Assignment
Without changing a word, return the listing below, minus its images.

Data below
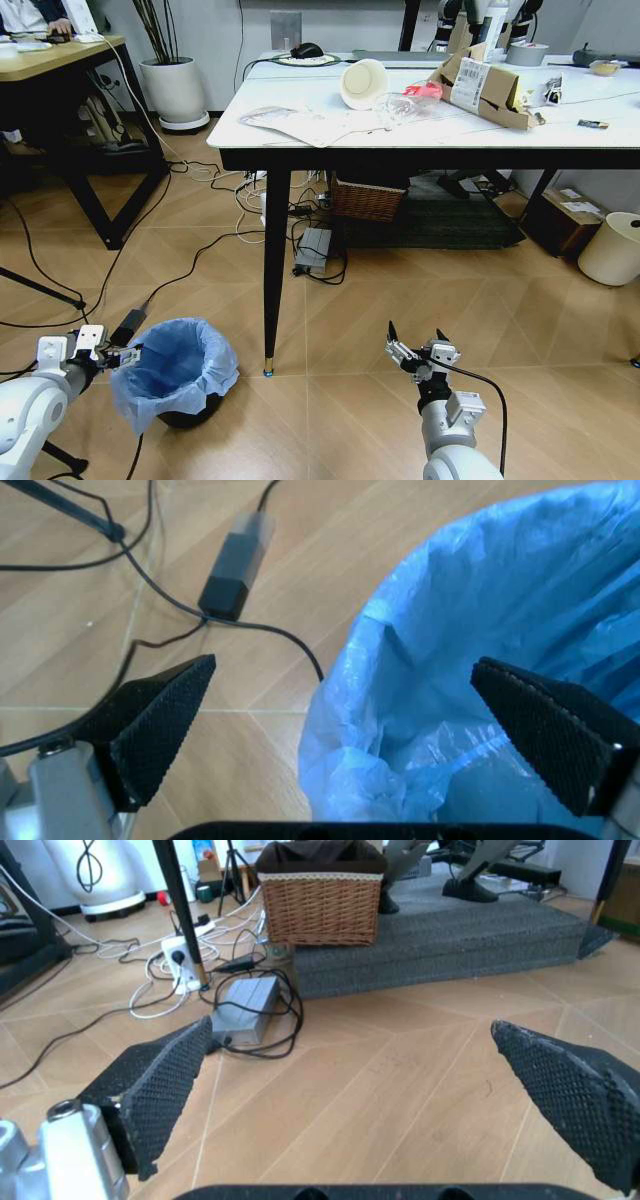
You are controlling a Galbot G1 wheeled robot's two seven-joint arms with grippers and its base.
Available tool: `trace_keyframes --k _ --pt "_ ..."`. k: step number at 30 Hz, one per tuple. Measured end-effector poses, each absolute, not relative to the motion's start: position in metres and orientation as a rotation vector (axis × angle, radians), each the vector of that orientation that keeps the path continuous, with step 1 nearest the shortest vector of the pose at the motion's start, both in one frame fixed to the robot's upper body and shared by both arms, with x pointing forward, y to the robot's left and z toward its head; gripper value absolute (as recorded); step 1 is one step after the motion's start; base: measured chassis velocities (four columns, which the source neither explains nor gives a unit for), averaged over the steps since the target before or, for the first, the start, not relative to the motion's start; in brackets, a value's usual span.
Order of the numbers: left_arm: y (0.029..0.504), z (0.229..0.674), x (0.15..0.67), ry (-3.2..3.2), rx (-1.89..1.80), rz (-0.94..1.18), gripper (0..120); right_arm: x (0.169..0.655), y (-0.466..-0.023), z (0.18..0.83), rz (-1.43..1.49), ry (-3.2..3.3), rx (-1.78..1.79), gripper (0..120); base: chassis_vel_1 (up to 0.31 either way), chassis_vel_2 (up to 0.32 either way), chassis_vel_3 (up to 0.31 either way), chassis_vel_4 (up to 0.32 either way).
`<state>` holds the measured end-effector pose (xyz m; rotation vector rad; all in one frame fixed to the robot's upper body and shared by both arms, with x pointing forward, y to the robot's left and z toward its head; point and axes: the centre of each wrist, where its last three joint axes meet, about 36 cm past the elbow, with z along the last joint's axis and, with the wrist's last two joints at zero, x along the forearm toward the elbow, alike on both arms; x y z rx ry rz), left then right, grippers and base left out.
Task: Pick up the trash bin and place the trash from the table into it.
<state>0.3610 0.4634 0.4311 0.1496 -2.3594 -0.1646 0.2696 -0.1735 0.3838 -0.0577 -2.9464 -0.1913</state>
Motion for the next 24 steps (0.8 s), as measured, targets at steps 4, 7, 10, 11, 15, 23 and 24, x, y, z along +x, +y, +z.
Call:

Result
You are controlling a Galbot G1 wheeled robot's two seven-joint arms with grippers and its base.
Available tool: `trace_keyframes --k _ --pt "_ ..."`. k: step number at 30 Hz, one per tuple. Measured end-effector poses, each absolute, not relative to the motion's start: position in metres and orientation as a rotation vector (axis × angle, radians), each the vector of that orientation that keeps the path continuous, with step 1 nearest the shortest vector of the pose at the motion's start, both in one frame fixed to the robot's upper body and shared by both arms, with x pointing forward, y to the robot's left and z toward its head; gripper value absolute (as recorded); step 1 is one step after the motion's start; base: measured chassis velocities (four columns, which the source neither explains nor gives a unit for), averaged over the steps since the target before or, for the first, the start, not relative to the motion's start; in brackets, a value's usual span.
Order of the numbers: left_arm: y (0.029..0.504), z (0.229..0.674), x (0.15..0.67), ry (-3.2..3.2), rx (-1.89..1.80), rz (-0.94..1.18), gripper (0..120); right_arm: x (0.169..0.655), y (-0.466..-0.023), z (0.18..0.83), rz (-1.43..1.49), ry (-3.2..3.3), rx (-1.78..1.79), gripper (0..120); base: chassis_vel_1 (up to 0.31 either way), chassis_vel_2 (up to 0.32 either way), chassis_vel_3 (up to 0.31 either way), chassis_vel_4 (up to 0.32 either way).
`<state>` holds the measured end-effector pose (xyz m; rotation vector rad; all in one frame fixed to the robot's upper body and shared by both arms, with x pointing forward, y to the robot's left and z toward its head; point and axes: the centre of each wrist, where its last three joint axes meet, about 36 cm past the elbow, with z along the last joint's axis and, with the wrist's last two joints at zero, x along the forearm toward the elbow, alike on both arms; x y z rx ry rz), left then right, grippers and base left out.
Task: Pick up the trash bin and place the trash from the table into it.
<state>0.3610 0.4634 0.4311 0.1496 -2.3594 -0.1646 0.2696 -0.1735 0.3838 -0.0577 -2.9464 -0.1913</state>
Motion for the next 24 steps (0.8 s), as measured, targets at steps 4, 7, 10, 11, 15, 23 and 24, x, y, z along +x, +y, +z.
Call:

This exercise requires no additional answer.